_ACTION ITEM_
Among the entries that follow, locate the line with "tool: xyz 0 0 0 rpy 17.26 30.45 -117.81" and the line with "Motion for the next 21". Output those lines and all lines in between, exactly, minus the pictures.

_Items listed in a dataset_
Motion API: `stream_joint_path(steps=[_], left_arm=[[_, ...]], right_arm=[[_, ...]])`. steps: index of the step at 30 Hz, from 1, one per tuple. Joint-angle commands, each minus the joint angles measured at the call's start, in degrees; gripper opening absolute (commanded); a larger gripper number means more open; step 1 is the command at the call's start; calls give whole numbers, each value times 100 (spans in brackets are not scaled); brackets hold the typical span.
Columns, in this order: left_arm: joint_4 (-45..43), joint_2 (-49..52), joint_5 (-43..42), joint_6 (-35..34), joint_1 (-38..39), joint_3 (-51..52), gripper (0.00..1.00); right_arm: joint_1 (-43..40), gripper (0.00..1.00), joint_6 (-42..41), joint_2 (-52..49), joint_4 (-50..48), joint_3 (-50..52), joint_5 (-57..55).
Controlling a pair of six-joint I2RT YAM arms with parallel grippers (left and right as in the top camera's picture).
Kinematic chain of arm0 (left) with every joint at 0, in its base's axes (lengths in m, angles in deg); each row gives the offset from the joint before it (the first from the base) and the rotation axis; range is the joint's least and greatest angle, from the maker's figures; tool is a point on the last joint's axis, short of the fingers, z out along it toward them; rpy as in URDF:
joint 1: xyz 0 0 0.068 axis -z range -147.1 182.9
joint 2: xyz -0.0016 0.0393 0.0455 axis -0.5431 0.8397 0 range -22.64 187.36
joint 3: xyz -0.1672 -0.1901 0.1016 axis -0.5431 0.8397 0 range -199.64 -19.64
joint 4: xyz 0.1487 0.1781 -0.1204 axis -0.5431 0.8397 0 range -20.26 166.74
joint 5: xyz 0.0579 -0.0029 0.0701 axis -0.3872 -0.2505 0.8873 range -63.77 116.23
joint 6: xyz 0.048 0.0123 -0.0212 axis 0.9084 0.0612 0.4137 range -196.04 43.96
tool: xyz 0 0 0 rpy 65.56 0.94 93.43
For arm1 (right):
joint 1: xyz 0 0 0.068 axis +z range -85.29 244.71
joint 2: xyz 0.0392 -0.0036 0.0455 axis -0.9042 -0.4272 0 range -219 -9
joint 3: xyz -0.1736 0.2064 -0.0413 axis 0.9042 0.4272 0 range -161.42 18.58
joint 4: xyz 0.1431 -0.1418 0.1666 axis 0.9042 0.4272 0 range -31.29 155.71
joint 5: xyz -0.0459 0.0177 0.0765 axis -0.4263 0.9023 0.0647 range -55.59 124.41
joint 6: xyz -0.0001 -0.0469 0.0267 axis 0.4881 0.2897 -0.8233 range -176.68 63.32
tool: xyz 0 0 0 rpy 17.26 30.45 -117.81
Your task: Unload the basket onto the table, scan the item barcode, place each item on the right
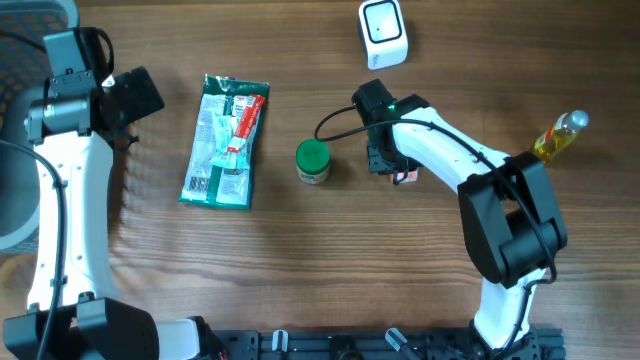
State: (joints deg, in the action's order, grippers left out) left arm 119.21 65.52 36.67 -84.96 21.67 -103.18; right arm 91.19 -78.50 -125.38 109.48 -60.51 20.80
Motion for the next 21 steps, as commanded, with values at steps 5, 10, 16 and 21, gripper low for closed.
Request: stream_joint_path(steps=[5,10,16,21], left_arm=[[-15,-72,52,-55,-52,-72,100],[-15,-72,52,-55,-52,-72,100],[-15,-72,52,-55,-52,-72,100],[-15,-72,52,-55,-52,-72,100]], right_arm=[[-17,4,138,22,-197,168,737],[-501,4,911,946,-341,70,3659],[-1639,4,1320,970,-1093,732,6452],[-2035,4,291,966,-3580,2264,7670]])
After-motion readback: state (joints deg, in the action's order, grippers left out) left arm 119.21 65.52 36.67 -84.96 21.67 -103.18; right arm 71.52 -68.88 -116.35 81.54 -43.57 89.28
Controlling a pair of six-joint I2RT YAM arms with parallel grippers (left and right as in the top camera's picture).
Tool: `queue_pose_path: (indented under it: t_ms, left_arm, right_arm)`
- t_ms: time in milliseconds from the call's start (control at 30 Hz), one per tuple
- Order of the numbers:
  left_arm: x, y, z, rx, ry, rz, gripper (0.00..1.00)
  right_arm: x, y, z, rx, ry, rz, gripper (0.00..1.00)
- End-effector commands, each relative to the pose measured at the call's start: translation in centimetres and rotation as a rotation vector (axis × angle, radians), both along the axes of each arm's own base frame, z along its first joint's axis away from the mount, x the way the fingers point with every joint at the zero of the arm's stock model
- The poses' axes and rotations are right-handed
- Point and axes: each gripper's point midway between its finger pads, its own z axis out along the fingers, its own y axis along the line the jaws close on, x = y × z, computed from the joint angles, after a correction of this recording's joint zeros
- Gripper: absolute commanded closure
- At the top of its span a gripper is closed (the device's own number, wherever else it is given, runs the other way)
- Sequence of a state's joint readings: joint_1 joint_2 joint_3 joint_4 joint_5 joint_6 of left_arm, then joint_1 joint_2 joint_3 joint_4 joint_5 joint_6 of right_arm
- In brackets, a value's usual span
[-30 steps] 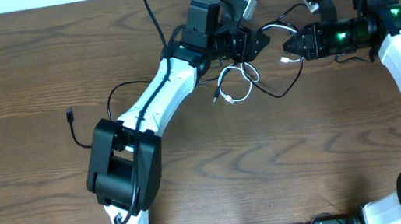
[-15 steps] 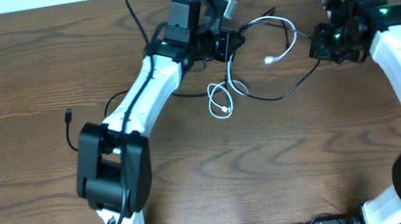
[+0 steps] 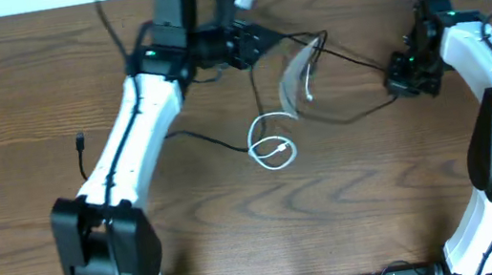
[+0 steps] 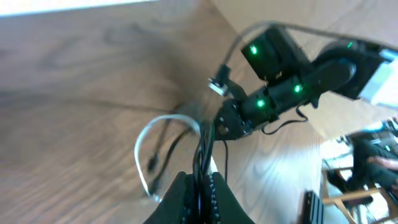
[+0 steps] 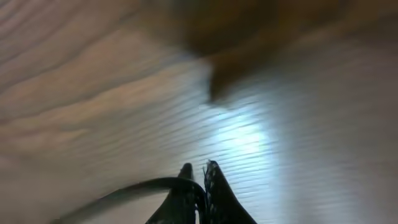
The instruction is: Untangle cables
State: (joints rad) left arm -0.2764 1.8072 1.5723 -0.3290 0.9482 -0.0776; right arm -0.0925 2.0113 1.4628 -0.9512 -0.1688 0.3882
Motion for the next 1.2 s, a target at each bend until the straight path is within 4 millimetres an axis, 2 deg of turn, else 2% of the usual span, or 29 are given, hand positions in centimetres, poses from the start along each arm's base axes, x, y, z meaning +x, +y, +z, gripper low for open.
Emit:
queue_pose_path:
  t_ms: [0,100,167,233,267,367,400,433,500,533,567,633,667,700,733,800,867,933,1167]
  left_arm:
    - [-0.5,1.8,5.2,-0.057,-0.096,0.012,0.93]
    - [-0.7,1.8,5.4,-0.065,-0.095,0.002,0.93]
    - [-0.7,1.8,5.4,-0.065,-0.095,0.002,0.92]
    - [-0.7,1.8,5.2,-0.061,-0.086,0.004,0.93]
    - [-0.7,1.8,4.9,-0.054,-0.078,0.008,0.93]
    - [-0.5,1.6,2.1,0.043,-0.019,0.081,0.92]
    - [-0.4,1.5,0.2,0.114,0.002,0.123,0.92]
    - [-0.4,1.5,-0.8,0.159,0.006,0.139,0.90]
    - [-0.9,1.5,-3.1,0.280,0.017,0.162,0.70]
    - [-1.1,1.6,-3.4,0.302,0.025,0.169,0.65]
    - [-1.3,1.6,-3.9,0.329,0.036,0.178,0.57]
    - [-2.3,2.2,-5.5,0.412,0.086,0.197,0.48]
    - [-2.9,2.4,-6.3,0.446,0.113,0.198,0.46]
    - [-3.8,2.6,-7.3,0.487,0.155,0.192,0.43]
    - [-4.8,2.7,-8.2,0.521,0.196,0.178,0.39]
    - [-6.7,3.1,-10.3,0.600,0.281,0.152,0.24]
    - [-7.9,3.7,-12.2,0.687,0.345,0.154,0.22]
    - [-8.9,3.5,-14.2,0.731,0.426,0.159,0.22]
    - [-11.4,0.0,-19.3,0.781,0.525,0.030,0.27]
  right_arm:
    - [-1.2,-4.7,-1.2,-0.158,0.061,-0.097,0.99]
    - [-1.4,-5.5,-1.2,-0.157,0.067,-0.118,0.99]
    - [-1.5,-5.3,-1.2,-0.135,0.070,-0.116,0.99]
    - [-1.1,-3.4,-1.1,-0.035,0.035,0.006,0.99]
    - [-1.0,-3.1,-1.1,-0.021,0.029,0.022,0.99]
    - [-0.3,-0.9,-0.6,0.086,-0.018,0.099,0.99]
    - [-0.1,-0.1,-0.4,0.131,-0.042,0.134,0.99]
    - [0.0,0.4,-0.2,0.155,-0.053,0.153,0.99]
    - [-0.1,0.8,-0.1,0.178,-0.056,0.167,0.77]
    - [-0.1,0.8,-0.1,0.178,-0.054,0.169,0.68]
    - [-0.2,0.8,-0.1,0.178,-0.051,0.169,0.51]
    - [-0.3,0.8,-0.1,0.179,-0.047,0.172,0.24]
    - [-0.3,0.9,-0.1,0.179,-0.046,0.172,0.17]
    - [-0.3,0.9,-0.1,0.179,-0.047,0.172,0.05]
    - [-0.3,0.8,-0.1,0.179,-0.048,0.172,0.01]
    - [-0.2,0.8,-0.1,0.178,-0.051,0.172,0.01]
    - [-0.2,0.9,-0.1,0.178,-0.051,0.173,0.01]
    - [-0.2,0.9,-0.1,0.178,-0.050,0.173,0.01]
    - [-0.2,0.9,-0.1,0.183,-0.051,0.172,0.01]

_FINISHED EXERCISE_
tool: xyz 0 0 0 rpy 17.26 30.45 -117.81
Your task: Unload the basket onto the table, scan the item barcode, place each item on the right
State: (joints deg, in the action's order, grippers left out) left arm 119.21 65.52 36.67 -84.96 21.67 -103.18; right arm 91.19 -78.50 -125.38 109.48 -60.51 20.80
Motion for the next 21 steps, as commanded, with values at steps 5, 10, 16 and 21, gripper low for closed.

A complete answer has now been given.